Netflix announced a game associated with it’s popular show The Queen’s Gambit last month. This announcement reminded me of a class assignment where I was evaluating if there is any relationship between the tv show and popularity of chess in America.

In this project, we were analyzing the interplay between increase in downloads for chess.com on ios and android devices and the launch of popular Netflix series – The Queen’s Gambit’ in 2020. Our approach was studying the following three phenomenon to evaluate this interplay:

1. Duration dependence (time varying hazard) in download propensities of android and ios users and heterogeneity across different users.
2. Impact of other time varying covariates in addition to launch of the series that may impact the underlying propensity to download chess.com.
3. Latent class/finite mixture models to determine segments with different types of propensities to explain the behavior of the users.

***Note: The entire modeling was done via Excel by estimating parameters that describe a probability distribution in chess downloads. Details on the distributions considered are described below.

Summary of findings

• In this analysis we fit and evaluated 4 different classes (Pareto -II, Burr-XII, Burr-XII+Covariates, Weibull Gamma Latent class) of models to explain the interplay between chess popularity and The Queen’s Gambit’s viewership.
• Data transform and covariates 
  • We have accounted for lingering effects of tv show viewership over multiple weeks by applying exponential decay and promotional effects of the show by applying weights.
  • We have accounted for macro factors by collecting data from google search trends on the keyword ‘chess’ and included participation data from various chess events conducted by the US Chess Federation.
  • We have standardized all covariates to ensure that we are able to compare the level of impact they have on the underlying observed dataset
• Model findings :
  • We believe Weibull gamma with 3 covariates – TQG viewership, internet trends and chess events in US (WG+cov3) is the best model to explain the behavior of both ios and android users.
  • R (shape parameter of distribution of lambdas across users) is fairly large for ios users indicating that ios users are more homogenous compared to android users.
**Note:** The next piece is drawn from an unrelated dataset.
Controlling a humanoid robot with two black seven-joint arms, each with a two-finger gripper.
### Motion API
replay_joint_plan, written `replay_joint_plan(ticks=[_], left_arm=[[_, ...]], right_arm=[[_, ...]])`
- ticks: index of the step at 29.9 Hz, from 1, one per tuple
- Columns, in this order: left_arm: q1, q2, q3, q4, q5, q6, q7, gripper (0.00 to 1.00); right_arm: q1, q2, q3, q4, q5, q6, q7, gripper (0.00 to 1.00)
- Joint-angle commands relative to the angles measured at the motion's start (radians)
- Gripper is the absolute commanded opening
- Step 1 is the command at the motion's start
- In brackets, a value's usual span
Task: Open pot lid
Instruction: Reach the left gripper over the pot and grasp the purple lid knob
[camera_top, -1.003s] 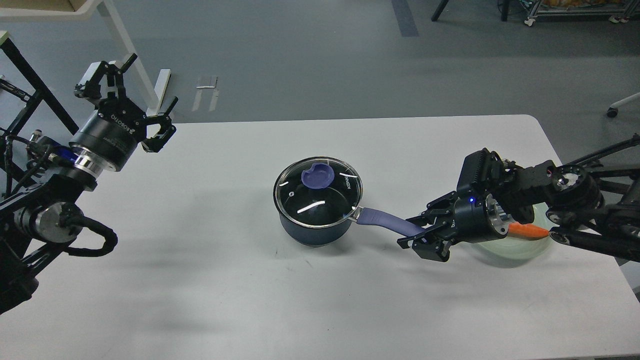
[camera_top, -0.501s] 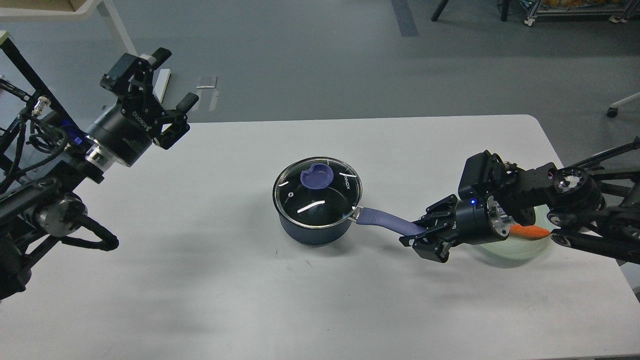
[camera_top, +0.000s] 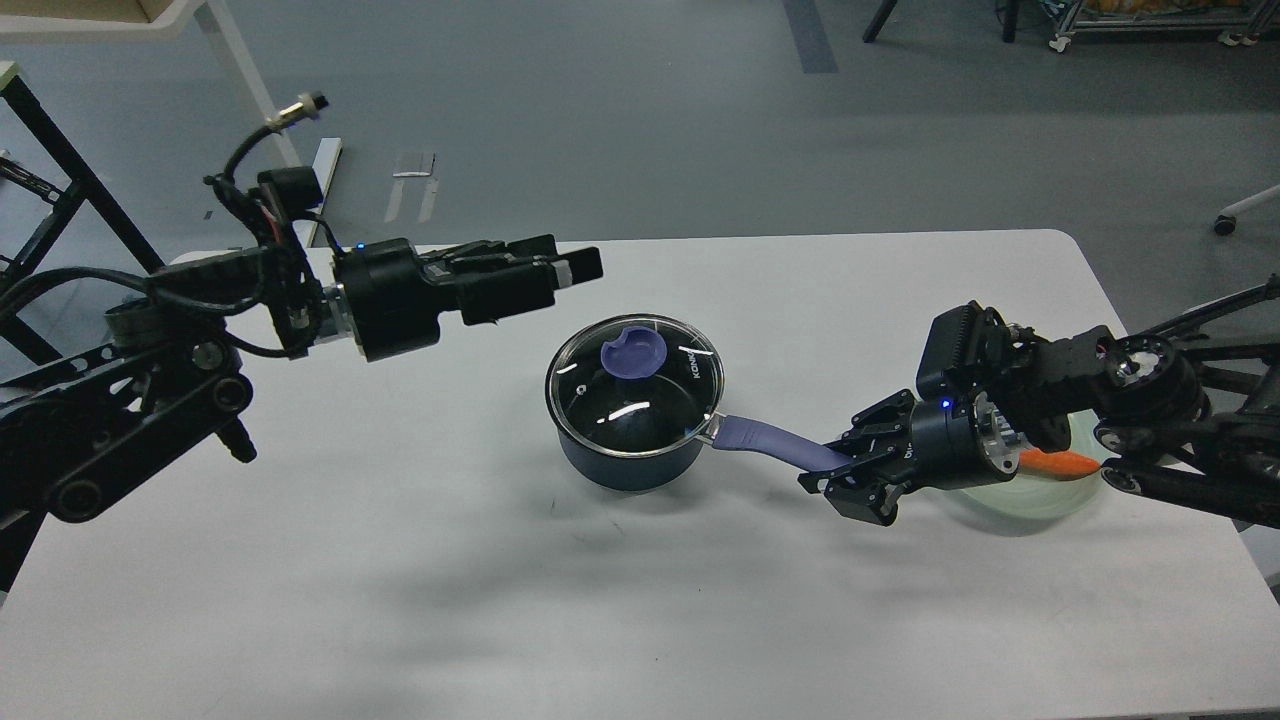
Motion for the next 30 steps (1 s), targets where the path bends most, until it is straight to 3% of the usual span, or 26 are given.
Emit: replay_joint_plan(ticks=[1, 4, 8, 15, 30], left_arm=[[-0.092, -0.02, 0.169, 0.033, 0.183, 0.155, 0.0, 0.99], [-0.181, -0.054, 0.307, 0.13, 0.217, 0.241, 0.0, 0.99], [-0.23, -0.104, 0.384, 0.214, 0.223, 0.258, 0.0, 0.99], [-0.226, -0.21, 0.404, 0.351, 0.218, 0.26, 0.0, 0.99], [-0.219, -0.308, 0.415, 0.465, 0.197, 0.252, 0.0, 0.99]], right_arm=[[0.0, -0.001, 0.001, 0.0, 0.0, 0.0, 0.0, 0.31], [-0.001, -0.001, 0.001, 0.0, 0.0, 0.0, 0.0, 0.31], [-0.001, -0.001, 0.001, 0.0, 0.0, 0.0, 0.0, 0.31], [-0.003, -0.001, 0.001, 0.0, 0.0, 0.0, 0.0, 0.31], [-0.009, -0.001, 0.001, 0.0, 0.0, -0.003, 0.0, 0.31]])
Additionally, c (duration dependence parameter) is greater than 1 indicating that there is positive duration dependence. 
  • Both Weibull gamma model with covariates and latent class model are saying very similar things in different ways for ios and android users. The covariate model is suggesting that netflix viewership along with a few macro trends explain variation in chess.com downloads. Similarly, the 2 segment shifted latent class model is suggesting that a new segment of users with positive duration dependence arise during the same period as launch of the show. 
• The Queen’s Gambit won’t have a second season (link) and the announcement on launching a game associated with TQG is refreshing as we hope that this will trigger fresh interest in the game. Our analysis shows that chess events have a positive impact on the popularity of the game. Hence, we will hope that the US Chess Federation will continue to conduct more events popularizing the game.

Modeling

High level question

We are interested in understanding the sudden increase in popularity of chess by studying the increase in chess.com downloads on ios and android in Q3-2020 to Q1 2021 (ref- New York Times (11/23/2020), Business Insider (11/24/2020),Variety (11/25/2020). This type of understanding will help us evaluate the demand for chess games and how it changes across different types of users during different time periods.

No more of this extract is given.